■ **WORK INSTRUCTION**:
Only one stretch of the data is wanted: the line containing "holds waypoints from", the line containing "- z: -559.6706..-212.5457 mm", and every line between them, copied exactly.

■ **MATERIAL SUPPLIED**:
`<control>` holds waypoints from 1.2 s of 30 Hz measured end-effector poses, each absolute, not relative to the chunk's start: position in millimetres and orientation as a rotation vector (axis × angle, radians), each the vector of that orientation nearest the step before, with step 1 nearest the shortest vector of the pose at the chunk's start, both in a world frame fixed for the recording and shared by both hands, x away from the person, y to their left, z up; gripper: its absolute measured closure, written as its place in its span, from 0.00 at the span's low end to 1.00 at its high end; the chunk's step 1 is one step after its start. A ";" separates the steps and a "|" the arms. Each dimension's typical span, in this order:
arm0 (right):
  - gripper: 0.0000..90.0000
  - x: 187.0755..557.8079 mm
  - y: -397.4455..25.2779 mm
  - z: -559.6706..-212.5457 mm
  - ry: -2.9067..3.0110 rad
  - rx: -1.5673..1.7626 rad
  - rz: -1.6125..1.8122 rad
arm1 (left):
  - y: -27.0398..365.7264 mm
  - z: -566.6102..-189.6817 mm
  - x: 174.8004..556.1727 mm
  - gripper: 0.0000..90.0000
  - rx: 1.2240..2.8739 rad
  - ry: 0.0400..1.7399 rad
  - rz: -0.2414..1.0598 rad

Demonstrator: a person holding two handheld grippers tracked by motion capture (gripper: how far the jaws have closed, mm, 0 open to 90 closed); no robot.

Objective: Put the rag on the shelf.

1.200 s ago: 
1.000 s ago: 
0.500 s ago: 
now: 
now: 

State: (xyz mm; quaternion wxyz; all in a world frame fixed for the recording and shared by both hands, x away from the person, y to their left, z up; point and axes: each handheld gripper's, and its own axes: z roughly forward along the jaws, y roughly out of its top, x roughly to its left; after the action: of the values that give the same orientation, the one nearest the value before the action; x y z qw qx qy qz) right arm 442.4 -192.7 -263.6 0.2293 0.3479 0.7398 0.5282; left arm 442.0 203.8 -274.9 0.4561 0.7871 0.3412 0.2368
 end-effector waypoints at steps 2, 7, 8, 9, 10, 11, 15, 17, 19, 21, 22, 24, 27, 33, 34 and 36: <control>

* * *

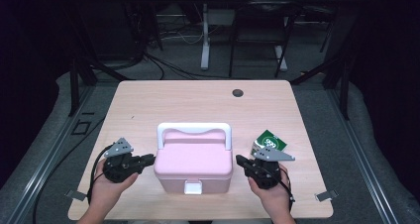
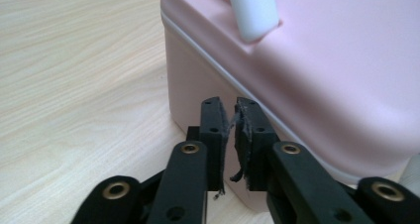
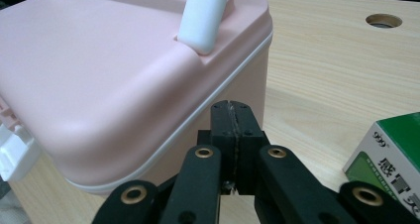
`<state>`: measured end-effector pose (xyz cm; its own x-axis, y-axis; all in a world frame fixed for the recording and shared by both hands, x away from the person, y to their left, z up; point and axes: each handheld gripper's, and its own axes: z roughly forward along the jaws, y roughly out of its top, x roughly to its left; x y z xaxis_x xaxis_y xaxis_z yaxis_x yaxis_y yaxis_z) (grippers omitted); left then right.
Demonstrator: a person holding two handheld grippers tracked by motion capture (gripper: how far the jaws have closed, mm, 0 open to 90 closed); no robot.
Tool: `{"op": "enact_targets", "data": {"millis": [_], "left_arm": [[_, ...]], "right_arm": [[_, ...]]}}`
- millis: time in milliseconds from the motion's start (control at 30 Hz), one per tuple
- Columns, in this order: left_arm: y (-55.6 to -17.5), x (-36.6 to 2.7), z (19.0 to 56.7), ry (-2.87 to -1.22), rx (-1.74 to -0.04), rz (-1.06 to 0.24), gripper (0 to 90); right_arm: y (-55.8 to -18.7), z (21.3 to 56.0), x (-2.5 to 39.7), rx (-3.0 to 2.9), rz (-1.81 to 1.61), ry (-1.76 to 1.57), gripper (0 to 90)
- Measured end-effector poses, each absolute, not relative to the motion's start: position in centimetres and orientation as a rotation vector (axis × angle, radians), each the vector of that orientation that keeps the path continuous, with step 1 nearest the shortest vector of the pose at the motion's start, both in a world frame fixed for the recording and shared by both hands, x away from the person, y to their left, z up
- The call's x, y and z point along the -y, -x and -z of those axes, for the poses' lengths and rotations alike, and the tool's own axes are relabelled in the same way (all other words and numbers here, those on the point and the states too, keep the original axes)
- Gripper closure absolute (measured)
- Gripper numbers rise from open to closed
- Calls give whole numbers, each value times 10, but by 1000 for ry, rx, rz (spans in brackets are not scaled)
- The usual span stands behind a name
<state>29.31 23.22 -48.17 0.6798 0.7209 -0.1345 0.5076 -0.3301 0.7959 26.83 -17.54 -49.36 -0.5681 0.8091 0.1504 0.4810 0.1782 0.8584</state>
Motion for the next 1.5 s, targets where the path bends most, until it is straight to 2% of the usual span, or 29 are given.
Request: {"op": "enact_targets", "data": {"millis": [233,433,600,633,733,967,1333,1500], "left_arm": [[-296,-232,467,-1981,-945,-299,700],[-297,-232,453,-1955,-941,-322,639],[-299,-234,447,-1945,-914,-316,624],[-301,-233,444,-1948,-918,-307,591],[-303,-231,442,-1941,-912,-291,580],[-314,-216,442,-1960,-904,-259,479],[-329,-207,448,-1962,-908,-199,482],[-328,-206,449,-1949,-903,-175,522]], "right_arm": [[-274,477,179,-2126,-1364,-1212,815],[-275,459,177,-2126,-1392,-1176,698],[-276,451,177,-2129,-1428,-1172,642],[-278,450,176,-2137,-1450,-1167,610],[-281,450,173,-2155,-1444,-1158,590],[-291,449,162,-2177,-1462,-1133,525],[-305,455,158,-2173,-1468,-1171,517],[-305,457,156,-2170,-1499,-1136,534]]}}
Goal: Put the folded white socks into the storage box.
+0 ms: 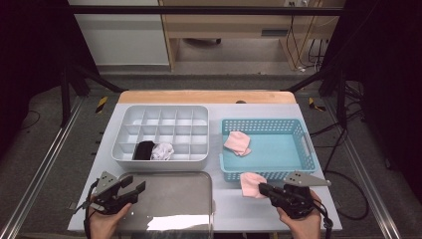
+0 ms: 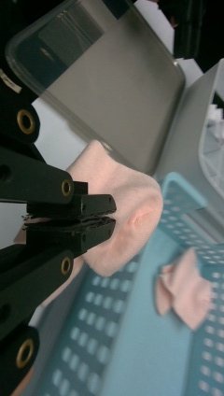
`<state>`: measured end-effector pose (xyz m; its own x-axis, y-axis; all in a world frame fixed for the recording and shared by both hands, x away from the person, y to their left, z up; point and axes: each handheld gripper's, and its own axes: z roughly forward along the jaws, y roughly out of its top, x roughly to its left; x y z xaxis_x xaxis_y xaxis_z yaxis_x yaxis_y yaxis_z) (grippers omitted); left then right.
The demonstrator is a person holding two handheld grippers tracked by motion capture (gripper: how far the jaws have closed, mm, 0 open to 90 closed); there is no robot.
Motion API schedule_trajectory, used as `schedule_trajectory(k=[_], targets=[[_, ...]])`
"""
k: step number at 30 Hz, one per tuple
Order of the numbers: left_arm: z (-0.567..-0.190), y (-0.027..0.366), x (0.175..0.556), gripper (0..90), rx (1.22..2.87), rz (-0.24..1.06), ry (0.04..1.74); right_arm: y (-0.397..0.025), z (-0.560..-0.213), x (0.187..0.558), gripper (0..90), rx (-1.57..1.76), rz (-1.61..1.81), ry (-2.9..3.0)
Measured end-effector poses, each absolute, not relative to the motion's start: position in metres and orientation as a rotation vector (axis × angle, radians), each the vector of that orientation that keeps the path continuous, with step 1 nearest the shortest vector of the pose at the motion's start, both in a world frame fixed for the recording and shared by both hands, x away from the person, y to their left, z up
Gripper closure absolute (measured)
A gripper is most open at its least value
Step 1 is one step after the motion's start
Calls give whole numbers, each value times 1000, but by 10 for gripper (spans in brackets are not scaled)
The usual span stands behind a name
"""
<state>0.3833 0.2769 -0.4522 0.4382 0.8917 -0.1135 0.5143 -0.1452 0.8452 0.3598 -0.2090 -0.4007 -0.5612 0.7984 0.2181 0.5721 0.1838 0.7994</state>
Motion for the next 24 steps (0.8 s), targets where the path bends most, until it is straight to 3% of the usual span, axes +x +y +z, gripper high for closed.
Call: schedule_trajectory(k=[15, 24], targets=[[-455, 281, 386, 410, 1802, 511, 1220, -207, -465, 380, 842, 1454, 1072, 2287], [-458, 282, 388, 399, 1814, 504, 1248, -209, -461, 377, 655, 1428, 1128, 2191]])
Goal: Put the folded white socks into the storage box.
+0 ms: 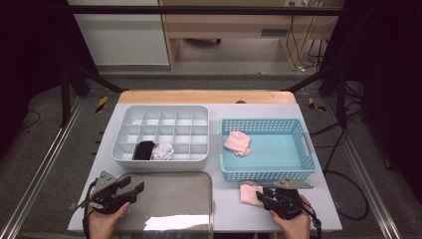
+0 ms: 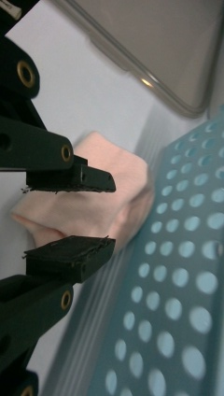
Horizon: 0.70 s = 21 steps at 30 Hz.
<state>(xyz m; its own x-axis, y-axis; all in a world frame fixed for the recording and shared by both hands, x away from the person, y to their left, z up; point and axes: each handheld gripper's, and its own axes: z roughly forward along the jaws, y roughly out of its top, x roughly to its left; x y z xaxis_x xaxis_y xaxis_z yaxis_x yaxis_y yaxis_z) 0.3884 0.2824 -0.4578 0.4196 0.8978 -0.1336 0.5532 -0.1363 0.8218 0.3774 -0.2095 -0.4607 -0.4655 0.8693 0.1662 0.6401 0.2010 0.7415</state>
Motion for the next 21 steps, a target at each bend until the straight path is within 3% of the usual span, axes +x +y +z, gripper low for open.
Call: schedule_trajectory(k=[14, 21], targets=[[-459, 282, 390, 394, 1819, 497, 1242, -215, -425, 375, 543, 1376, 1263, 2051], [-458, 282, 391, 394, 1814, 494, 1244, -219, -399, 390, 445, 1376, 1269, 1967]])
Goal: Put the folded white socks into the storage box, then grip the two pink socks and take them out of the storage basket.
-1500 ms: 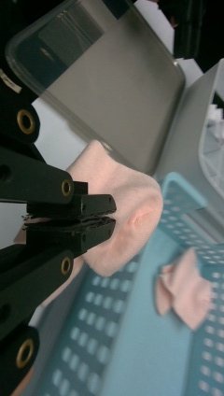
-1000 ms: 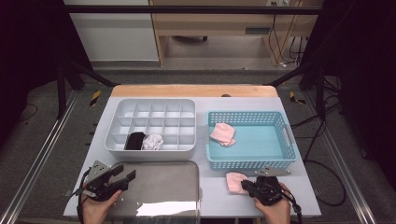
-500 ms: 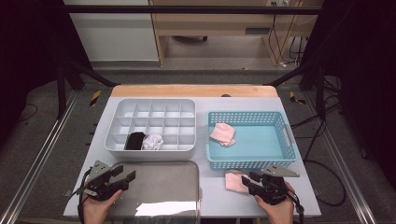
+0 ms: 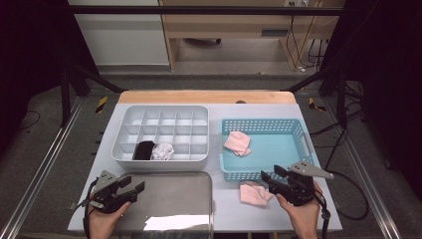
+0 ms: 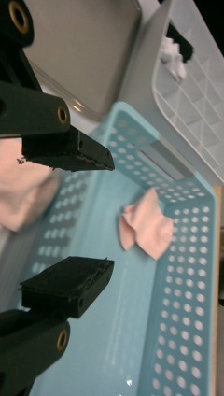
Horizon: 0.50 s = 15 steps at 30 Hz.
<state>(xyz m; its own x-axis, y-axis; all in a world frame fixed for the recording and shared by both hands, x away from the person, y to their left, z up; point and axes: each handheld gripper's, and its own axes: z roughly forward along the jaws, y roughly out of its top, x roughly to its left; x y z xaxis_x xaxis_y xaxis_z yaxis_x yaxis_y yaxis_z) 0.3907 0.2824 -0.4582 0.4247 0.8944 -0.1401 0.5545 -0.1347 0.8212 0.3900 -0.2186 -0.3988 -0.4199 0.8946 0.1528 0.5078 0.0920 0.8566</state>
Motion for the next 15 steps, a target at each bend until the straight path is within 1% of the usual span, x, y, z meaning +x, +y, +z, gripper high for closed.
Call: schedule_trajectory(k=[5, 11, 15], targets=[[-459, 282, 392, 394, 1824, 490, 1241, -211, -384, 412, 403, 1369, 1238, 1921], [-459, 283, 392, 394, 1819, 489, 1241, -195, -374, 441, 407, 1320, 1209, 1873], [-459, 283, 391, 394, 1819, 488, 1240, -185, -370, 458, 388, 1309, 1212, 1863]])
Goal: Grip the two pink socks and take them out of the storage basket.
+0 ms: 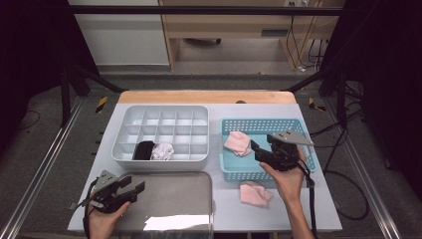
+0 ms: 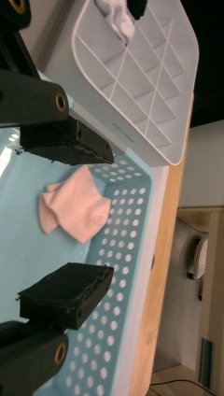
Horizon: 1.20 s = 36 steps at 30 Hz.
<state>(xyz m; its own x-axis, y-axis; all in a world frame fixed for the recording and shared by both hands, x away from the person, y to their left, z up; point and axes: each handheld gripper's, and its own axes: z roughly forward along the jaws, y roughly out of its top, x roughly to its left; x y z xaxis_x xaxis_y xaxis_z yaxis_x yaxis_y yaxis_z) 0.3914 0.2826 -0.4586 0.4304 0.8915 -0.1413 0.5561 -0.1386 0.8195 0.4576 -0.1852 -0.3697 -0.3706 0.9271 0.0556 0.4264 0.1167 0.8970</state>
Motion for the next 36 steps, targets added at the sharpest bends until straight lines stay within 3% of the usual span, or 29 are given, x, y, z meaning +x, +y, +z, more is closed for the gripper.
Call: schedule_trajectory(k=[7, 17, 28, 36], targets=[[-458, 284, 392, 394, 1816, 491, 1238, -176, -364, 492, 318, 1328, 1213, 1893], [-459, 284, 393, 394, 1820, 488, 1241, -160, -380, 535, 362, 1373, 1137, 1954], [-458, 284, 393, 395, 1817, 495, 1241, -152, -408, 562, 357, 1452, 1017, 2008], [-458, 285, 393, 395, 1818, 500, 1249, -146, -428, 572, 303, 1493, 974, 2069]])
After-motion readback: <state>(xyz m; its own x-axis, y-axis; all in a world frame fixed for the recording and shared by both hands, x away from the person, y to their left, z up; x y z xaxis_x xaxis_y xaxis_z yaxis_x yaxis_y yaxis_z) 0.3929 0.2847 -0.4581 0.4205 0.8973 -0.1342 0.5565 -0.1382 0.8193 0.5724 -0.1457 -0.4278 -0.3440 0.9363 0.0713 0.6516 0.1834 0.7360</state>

■ **RESULT**:
`<control>` holds waypoints from 1.2 s of 30 Hz measured end-effector poses, each absolute, not relative to the chunk's start: position in millimetres and orientation as a rotation vector (axis × angle, radians), each the vector of that orientation nearest the step before, with step 1 nearest the shortest vector of the pose at the chunk's start, both in a world frame fixed for the recording and shared by both hands, x away from the person, y to their left, z up; gripper: its absolute measured closure, written as its place in its span, from 0.00 at the span's low end to 1.00 at its high end; the chunk's step 1 is one step after its start. A ";" separates the steps and a "|" the arms. Each dimension's typical span, in this order:
arm0 (right):
  - gripper: 0.0000..90.0000
  - x: 187.0755..557.8079 mm
  - y: -397.4455..25.2779 mm
  - z: -559.6706..-212.5457 mm

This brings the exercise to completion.